Exercise
Each line from the one holding "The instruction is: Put" through the final line of the data below is to be given again exactly, and no other line is to appear.

Supplied material
★ ★ ★

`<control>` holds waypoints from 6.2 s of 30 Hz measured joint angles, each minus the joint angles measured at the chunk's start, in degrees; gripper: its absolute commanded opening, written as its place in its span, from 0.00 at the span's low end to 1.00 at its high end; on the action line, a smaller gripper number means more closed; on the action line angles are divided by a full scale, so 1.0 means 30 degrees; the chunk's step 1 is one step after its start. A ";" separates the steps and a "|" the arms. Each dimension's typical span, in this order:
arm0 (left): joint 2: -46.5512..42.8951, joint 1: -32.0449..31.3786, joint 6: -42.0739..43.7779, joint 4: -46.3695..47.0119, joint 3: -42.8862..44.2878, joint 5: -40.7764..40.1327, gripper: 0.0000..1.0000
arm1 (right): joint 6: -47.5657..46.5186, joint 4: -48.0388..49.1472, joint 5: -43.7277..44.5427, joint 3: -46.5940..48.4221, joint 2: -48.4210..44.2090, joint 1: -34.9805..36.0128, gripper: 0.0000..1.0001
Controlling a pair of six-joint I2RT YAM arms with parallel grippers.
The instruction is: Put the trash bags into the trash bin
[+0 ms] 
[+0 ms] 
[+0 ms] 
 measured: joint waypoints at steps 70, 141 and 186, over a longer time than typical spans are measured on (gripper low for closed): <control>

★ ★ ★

Response to the exercise
The instruction is: Put the trash bags into the trash bin
[+0 ms] 
[+0 ms] 
[+0 ms] 
 measured: joint waypoints at steps 70, 141 and 186, over a longer time than typical spans are measured on (gripper low for closed): <control>

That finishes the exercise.